住民と思われる人の悲鳴と何かが割れる音が町に響き渡り、一斉にパニックに陥る。住民たちが建物から飛び出して、オーガから逃げ回る。それまでも苦戦していた連合軍は、住民を守りながらの戦いとなり、更に窮地に立たされる。
ガラガラガラ……グシャ。
「……っ!」
「ママ!大丈夫?」
母親の足が上から降ってきた瓦礫の下敷きになった。直ぐに母子で瓦礫を下ろすが、足は変な方向に曲がっていて恐らく折れているのであろう。
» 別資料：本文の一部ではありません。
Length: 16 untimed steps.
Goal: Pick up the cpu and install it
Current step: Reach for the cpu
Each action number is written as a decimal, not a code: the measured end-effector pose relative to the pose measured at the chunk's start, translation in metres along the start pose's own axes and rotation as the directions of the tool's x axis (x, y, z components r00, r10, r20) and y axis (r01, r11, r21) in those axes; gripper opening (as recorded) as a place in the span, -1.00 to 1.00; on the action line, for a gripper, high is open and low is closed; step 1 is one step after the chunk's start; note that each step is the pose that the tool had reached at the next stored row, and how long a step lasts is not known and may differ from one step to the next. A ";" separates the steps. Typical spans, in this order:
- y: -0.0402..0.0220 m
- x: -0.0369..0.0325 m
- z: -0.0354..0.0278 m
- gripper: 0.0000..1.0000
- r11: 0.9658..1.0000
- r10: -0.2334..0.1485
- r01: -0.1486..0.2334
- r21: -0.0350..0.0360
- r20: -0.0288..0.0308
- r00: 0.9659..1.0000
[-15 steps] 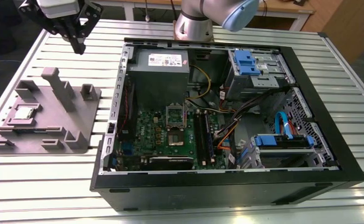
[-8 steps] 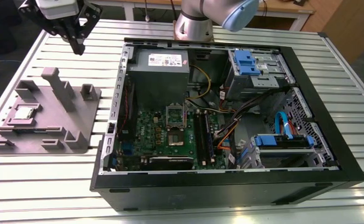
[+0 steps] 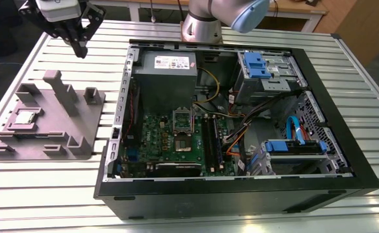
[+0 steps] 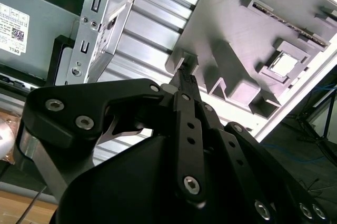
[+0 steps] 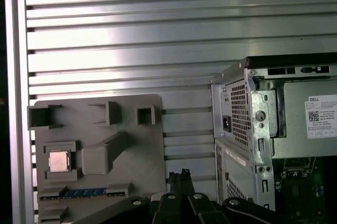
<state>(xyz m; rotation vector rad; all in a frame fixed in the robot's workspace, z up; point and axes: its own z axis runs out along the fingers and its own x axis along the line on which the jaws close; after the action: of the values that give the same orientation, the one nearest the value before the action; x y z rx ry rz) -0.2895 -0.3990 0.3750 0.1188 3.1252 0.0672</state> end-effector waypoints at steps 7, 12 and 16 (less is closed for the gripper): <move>-0.0002 0.0030 0.0002 -0.80 1.000 0.000 0.000 0.000 0.000 1.000; -0.0004 0.0051 0.0003 -0.80 1.000 0.000 0.000 0.000 0.000 1.000; -0.0005 0.0064 0.0004 -0.80 1.000 0.000 0.000 0.000 0.000 1.000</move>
<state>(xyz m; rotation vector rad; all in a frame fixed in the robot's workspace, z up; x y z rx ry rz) -0.2960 -0.3989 0.3746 0.1189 3.1253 0.0671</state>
「……ごめんね、この足じゃもう逃げ切れないわ。1人で行ける?」
「嫌だ!ママと離れたくない。」
「そう……ごめんね。」
「ウグググゥゥーーー。」
足を怪我した母子の元にお腹を空かせたオーガが近づく。
「あああ…。」
母子はお尻をつけたまま後ずさるが、その距離はどんどん縮まる。とうとう背中が壁につき、母親が子どもを抱きしめる。
「ごめん、ごめんね。」
「グガァァァァア!」
「【土魔術 重力増大】」
ドシーン。ズシャー。
地面に這いつくばったオーガをバトルアックスで一刀両断したのはもちろんシルヴィアである。
「間に合いましたね。」
「あ、ありがとうございます。」
「【白魔術 治癒】」
シルヴィアの手からキラキラとした光が放たれる。
「足が…。」
「治しました。」
母親の足を一瞬で治療する。魔法薬でゆっくり治した方が綺麗に治るのだが、そんな事は言っていられない。
「立つ!」
「「はい!」」
シルヴィアの声で母子は勢いよく立ち上がる。
「痛みは?!」
「ありません!」
「じゃあ、走って逃げる!」
「「はい!」」
しっかりとした足取りで駆ける母子の背中に向かって、シルヴィアは叫ぶ。
「絶対に逃げ切ってください!何があっても諦めない事!」
「「はい!」」
走り去る母子を見送りつつ現状をさっと確認する。
「さて、人に諦めるなど叱咤激励してしまいましたし、私たちも諦めるわけにはいきませんね。この地獄を何とかしましょうか。」
「ヴィア、早すぎるよ。」
「ヴィアが乗ると馬も早くなるのね。」
「自分の馬だけ魔術をかけたな。」
「すみません、悲鳴が聞こえたので咄嗟に飛び出してしまいました。」
「さて、どうしようかな。」
いつの間にか追いついた他の6人がシルヴィアに並ぶ。
「ここは我々が引き受ける!自衛団並びに騎士団は住民の避難へ回れ!」
「「「「はっ!」」」」
珍しくアーノルドが指揮を取る。騎士団への影響力はエミリオよりもアーノルドの方が大きいのかもしれない。一斉に返事が返り、住民の誘導を始める。
「さて、我々は我々のやる事をやりましょう。」
「オーガを一体でも多く倒す。」
「ダークホールの前までイレーネを連れて行く。」
「行こう!」
7人は町の中心部に向かって進み始めた。